Task brief ▸ Images aside, the whole listing should be written out word for word.

Data extract ▸
========================

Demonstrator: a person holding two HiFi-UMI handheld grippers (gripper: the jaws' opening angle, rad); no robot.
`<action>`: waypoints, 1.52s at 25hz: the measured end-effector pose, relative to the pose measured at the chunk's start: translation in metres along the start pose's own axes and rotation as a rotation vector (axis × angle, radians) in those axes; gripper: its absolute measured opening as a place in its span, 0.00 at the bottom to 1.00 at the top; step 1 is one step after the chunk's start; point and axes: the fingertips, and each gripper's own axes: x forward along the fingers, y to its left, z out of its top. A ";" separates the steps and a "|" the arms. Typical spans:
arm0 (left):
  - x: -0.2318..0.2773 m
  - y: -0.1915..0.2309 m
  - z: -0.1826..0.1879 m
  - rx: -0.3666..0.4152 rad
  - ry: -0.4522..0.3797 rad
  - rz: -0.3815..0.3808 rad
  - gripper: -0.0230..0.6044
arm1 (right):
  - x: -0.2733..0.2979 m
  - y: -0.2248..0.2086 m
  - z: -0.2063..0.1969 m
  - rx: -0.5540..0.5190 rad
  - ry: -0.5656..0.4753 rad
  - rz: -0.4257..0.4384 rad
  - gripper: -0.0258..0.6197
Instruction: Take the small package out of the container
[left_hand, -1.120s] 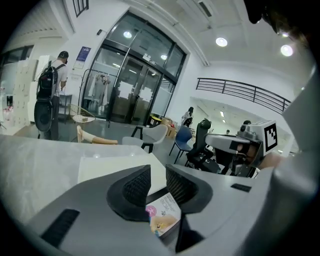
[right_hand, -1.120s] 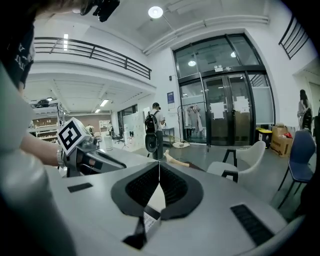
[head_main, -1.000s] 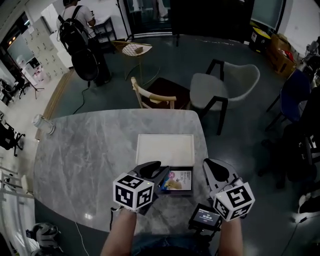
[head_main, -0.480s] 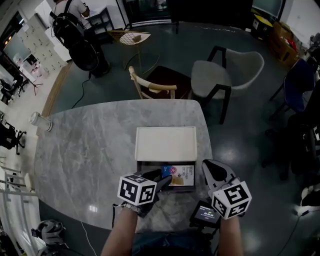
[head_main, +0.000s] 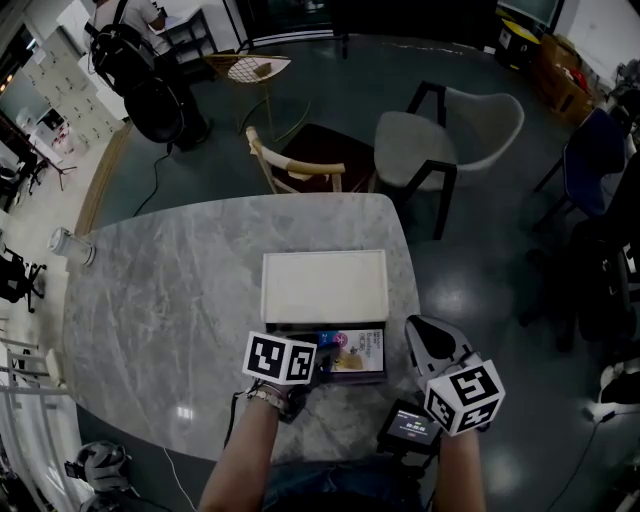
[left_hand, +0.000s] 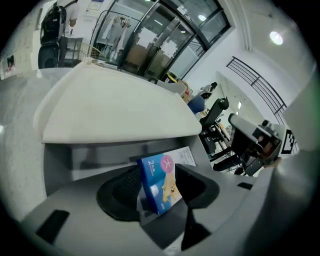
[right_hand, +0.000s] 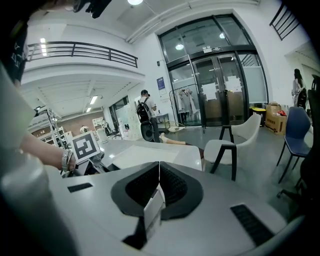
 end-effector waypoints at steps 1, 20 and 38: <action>0.003 0.002 0.000 -0.004 0.012 0.002 0.39 | 0.000 0.000 -0.001 0.002 0.001 -0.002 0.08; -0.016 -0.010 0.007 0.062 -0.014 -0.098 0.35 | -0.004 0.011 0.004 0.002 -0.027 -0.008 0.08; -0.054 -0.074 0.027 0.419 -0.516 -0.129 0.32 | -0.021 0.025 0.022 -0.046 -0.090 0.001 0.08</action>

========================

Exercise answer ▸
Demonstrator: a person holding two HiFi-UMI handheld grippers (gripper: the jaws' opening angle, rad); no robot.
`<action>`: waypoints, 1.52s at 25hz: the measured end-effector pose, relative to the pose measured at the chunk's start: translation in metres along the start pose's own axes and rotation as a rotation vector (axis × angle, radians) in those axes; gripper: its absolute measured opening as a place in its span, 0.00 at the bottom to 1.00 at the top; step 1 is one step after the chunk's start; point and axes: the fingertips, and each gripper's own axes: x forward along the fingers, y to its left, z out of its top. A ";" separates the steps and a "|" the arms. Typical spans:
arm0 (left):
  - x: -0.2318..0.2773 m
  - y: -0.1915..0.2309 m
  - z: -0.1826..0.1879 m
  - rx: -0.3666..0.4152 rad
  - ry: -0.4522..0.3797 rad
  - rz: -0.3815..0.3808 rad
  - gripper: -0.0230..0.6044
arm1 (right):
  - x: -0.2733..0.2979 m
  - y: -0.2248..0.2086 m
  - z: -0.2063..0.1969 m
  - rx: -0.5540..0.5190 rad
  - ry: -0.5656..0.4753 rad
  - rz: -0.4257..0.4384 rad
  - gripper: -0.0258..0.6197
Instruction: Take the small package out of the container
[left_hand, -1.120s] 
[right_hand, -1.120s] 
[head_main, -1.000s] 
[head_main, -0.480s] 
[head_main, +0.000s] 
[left_hand, +0.000s] 
[right_hand, +0.000s] 
 end-effector waypoints at steps 1, 20 and 38: <action>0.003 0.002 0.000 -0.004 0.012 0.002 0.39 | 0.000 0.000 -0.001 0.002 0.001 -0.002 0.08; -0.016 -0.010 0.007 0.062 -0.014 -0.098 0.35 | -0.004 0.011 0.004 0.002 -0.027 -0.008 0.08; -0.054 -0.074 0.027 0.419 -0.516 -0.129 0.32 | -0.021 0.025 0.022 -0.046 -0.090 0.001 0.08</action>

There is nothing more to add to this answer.